Não está e nunca poderá estar em causa o acesso à informação ou o escrutínio público. Mas, torna-se cada vez mais difícil de aceitar todas aquelas charlatanices, muitas vezes sob a capa do direito de informar ou até do chamado jornalismo de investigação, em que nos impingem, em formatos análogos, tanto a crise das urgências de ginecologia e obstetrícia como um qualquer daqueles dramas associados à transferência de um jogador de futebol.
Julgo que já todos nos apercebemos de que a grande maioria dos temas associados à saúde, em particular ao modelo organizativo e de funcionamentos do sistema nacional de saúde e às suas implicações na vida de todos nós, são demasiado complexos para serem tratados com a ligeireza com que o têm sido e suficientemente importantes para que deixemos que os mesmos fujam ao escrutínio, nomeadamente da opinião pública.
Interrogo-me a este propósito sobre o que ganhamos então, nós cidadãos, financiadores e inevitavelmente beneficiários do sistema, com este estado de coisas? Nada, creio que será a resposta óbvia e consensual.
O que, consequentemente, suscita que nos interroguemos sobre a quem, então, poderá interessar?

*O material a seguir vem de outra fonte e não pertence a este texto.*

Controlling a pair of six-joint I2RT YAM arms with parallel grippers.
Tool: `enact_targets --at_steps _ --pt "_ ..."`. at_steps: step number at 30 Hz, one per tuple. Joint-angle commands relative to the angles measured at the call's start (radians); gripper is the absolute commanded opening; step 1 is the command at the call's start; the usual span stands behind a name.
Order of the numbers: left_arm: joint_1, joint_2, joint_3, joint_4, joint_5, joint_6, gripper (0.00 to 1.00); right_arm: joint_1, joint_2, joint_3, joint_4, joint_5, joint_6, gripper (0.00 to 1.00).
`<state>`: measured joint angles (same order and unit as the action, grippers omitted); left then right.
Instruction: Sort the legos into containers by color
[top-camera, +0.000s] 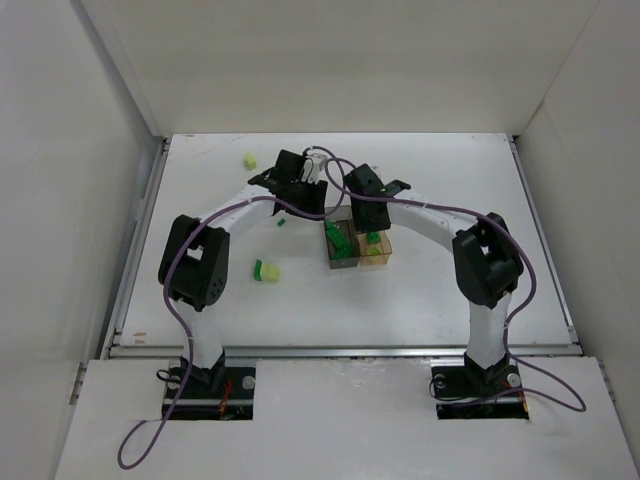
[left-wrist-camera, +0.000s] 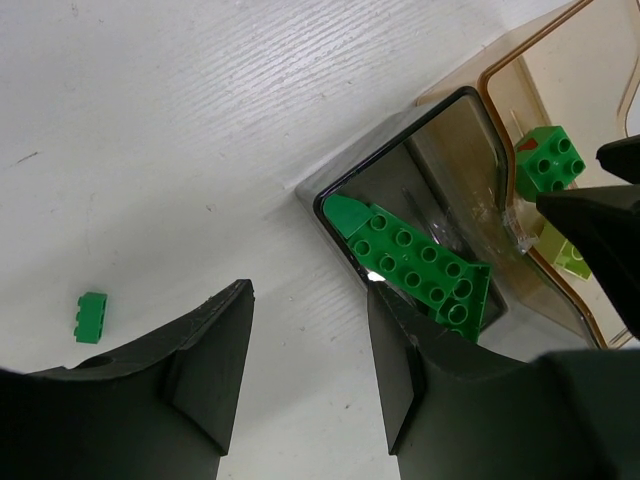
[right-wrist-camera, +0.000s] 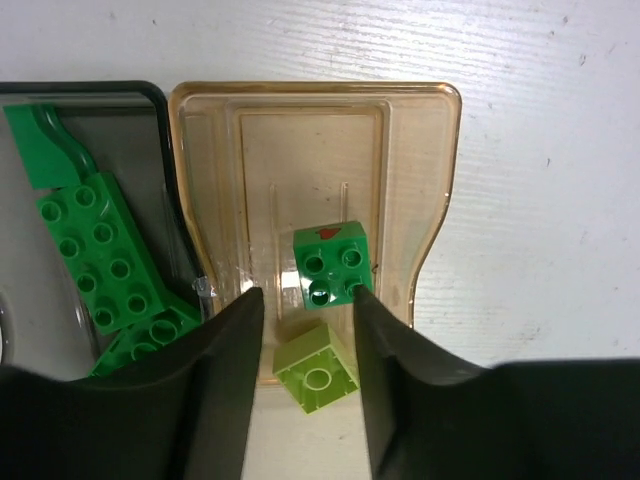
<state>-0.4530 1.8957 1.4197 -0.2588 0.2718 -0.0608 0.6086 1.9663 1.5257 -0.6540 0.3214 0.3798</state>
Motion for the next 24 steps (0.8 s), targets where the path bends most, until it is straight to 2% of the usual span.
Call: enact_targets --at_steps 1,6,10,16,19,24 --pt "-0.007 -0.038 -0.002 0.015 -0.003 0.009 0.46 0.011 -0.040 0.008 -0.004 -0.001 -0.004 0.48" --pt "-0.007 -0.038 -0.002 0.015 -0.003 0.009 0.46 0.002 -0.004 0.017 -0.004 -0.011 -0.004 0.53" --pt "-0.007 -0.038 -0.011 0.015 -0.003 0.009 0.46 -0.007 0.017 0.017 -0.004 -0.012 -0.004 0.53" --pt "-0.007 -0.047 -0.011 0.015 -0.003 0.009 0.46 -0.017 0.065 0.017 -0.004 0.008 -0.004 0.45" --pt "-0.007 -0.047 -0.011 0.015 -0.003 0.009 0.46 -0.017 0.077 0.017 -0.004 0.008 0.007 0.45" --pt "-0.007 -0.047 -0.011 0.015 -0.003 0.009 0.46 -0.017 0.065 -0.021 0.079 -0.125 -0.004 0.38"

Resposta que me parece menos óbvia e certamente menos consensual, que me atrevo a ensaiar da forma seguinte: interessa ao intrincado e interdependente puzzle formado pelas corporações e pelos lóbis da saúde, que são muitos, uns mais formais do que os outros e, de uma forma geral, todos legítimos e contraproducentes.
Reconhecendo que há muito de simplista nesta tentativa de resposta, arrisco-me a ir mais longe ao acreditar que a principal estratégia destes grupos de pressão - cujos interesses, naturalmente, nem sempre estão alinhados com os de todos nós - é amplificarem, suportarem e mesmo provocarem as ofensivas das oposições a quem está no Governo, assim elas sirvam os seus propósitos.
E aqui chegados, se queremos de facto mudar alguma coisa não deverá ser pela limitação da atividade das corporações, mas antes retirando as temáticas da saúde da guerrilha partidária, porque inibidora da necessária decisão e ação. Se o não fizermos rapidamente, esta, que será a nossa maior realização social, corre sérios riscos de se desintegrar.
E como? Pela assunção do caráter excecional do tema e da necessidade e vantagem em envolver todos na sua boa gestão. Ainda que nos queiram fazer ver noutra direção, a realidade é que a esmagadora maioria dos desafios que enfrenta o sistema nacional de saúde - onde tem peso preponderante o serviço nacional de saúde (SNS) - são de caráter e perfil técnico e não político.
E é precisamente neste ponto em que deveria entrar uma estrutura como a Direção Executiva do SNS: gerida pelos mais competentes, munida das mais modernas ferramentas de gestão, independente do Governo. A este caberia trabalhar as bases de todo o sistema, numa visão integrada das várias políticas sociais. E neste sonho de uma noite de verão, Ministério dos Assuntos Sociais faria, claro, mais sentido do que Ministério da Saúde.